We note again that players have an impregnable union, whereas GMs and managers do not. The last time MLB beat the MLB Players Association at anything is never. But let’s say you walk into a dealership and drive off with a Mercedes for which you haven’t paid. When apprehended by authorities, your defense is, “Nobody ever expressly told me not to steal this particular automobile.” See how hard the arresting officers laugh before escorting you to the pokey.

Credit: Curtis Compton

Credit: Curtis Compton

So: No player was penalized in any way for his part in player-driven cheating, and the Astros were allowed to remain 2017 champs because … well, here's Manfred again:

“I am a believer in the idea that precedent happens and when you deviate from that, you have to have a very good reason. The report gave people a transparent account of what went on. We put people in position to make their own judgments about the behavior that went on. That certainly has happened over the last month. The idea of an asterisk or asking for a piece of metal back seems like a futile act.”

I believe I can speak for the masses when I say: Those might have been the most impressive five sentences in the history of idiocy.

Precedent only "happens" because someone sets it, and sometimes someone else feels need to break it. Not our Rob, though. Jared Diamond's reporting in The Wall Street Journal has blown holes in MLB's "transparent account." People were put "in position to make their own judgments": Isn't it the commissioner's job to judge? Roger Maris got a commissioner's asterisk for needing 162 games to hit 61 homers, but slapping one on the 2017 Astros would be "futile"? And then, the piece de resistance – "piece of metal."

Said Manfred on Tuesday, having had three days to think: “I want to apologize for that. There’s no excuse for it. I made a mistake. I was trying to make a point, but I should’ve made it in a more effective way.”
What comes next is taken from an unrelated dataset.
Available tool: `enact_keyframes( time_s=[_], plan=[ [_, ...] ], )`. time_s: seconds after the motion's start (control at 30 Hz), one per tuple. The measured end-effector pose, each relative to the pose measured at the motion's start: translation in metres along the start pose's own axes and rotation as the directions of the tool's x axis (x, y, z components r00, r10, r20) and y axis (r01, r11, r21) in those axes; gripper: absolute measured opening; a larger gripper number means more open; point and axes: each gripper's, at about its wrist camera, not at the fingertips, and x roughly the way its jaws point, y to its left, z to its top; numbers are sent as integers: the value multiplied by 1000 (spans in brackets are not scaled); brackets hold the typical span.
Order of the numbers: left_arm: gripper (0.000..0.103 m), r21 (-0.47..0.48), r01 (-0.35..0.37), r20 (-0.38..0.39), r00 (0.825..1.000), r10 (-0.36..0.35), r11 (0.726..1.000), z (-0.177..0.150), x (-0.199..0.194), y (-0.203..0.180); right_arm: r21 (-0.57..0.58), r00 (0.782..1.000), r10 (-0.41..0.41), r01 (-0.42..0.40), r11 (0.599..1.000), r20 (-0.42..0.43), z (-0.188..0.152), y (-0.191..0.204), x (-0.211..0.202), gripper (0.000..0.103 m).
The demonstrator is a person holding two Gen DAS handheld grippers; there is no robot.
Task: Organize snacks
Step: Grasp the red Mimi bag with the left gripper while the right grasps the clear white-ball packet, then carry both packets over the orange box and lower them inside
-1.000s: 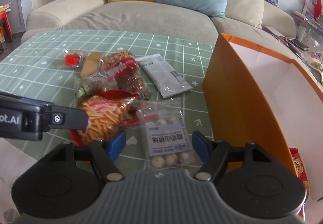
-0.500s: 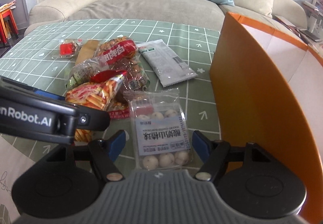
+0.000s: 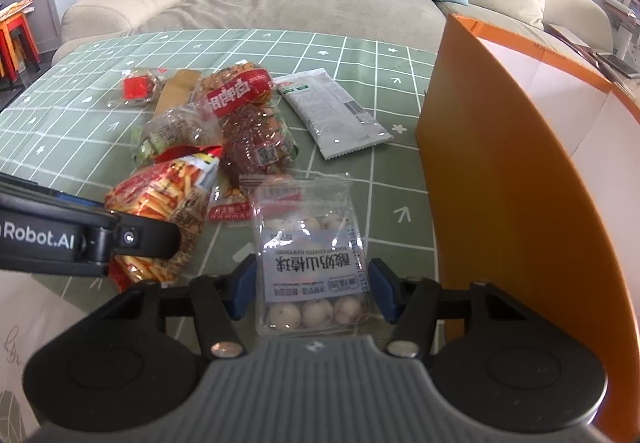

What he should have said: “Folks, I’ve botched this. Every time I open my mouth, I make it worse. Here’s where I make it better. I hereby resign.”

MLB being MLB, it misjudged the response its actions, or lack thereof, would have. All non-Astros are irate because they've seen a team game the system twice — they cheated to win a title, and they get to keep the title. You've got Markakis wanting to go to Fist City with an entire roster, and you've got BetOnline setting odds on how many times an Astro will be plunked this season. (Over/under is 80.5; Alex Bregman is even money to get hit the most.) Players are furious because they feel betrayed.

The Astros Affair has gone way beyond stolen signs. The story now is the outrage. We like to think that actions have consequences, that wrongs will be righted. Players on 29 other teams view the Astros as living proof that cheaters do win. Players on 29 other teams see Manfred as the guy who knows what happened — some of it, anyway — and said, "We'll dock the GM and manager and close the file." (Side note: Manfred has warned rival managers that pitchers shouldn't throw at Astros. So what happens if a fastball drifts inside and brushes Bregman's jersey? An automatic ejection?)

No commissioner ever — not Kenesaw Mountain Landis, not Pete Rozelle, not David Stern — could have handled this in a way that satisfied everyone. Manfred has satisfied nobody except the Astros. They get to keep their piece of metal. They’ve gotten away with it.